Task statement - Without skipping anything, print all of the data exactly.

Data provided -
******************************

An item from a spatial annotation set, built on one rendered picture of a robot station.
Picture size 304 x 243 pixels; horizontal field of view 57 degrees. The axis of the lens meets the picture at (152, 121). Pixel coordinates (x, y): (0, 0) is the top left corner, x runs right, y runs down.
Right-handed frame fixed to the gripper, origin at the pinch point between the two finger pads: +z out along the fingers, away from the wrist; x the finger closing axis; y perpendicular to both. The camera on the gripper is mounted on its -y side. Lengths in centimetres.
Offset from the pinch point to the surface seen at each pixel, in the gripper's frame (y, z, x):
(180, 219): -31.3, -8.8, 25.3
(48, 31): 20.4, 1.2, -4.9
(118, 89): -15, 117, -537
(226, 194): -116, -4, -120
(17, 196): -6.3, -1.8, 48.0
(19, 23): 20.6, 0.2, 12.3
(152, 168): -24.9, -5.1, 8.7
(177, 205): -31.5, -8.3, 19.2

******************************

Response to the task -
An item from a spatial annotation set, built on one rendered picture of a robot station.
Picture size 304 x 243 pixels; horizontal field of view 57 degrees. The axis of the lens meets the picture at (152, 121). Pixel coordinates (x, y): (0, 0) is the top left corner, x runs right, y runs down.
Right-handed frame fixed to the gripper, origin at the pinch point between the two finger pads: +z out along the fingers, away from the wrist; x the finger closing axis; y perpendicular to both. The camera on the gripper is mounted on its -y side. Lengths in centimetres.
Offset from the pinch point to the surface seen at each pixel, in the gripper's frame (y, z, x):
(180, 219): -31.3, -8.8, 25.3
(48, 31): 20.4, 1.2, -4.9
(118, 89): -15, 117, -537
(226, 194): -116, -4, -120
(17, 196): -6.3, -1.8, 48.0
(19, 23): 20.6, 0.2, 12.3
(152, 168): -24.9, -5.1, 8.7
(177, 205): -31.5, -8.3, 19.2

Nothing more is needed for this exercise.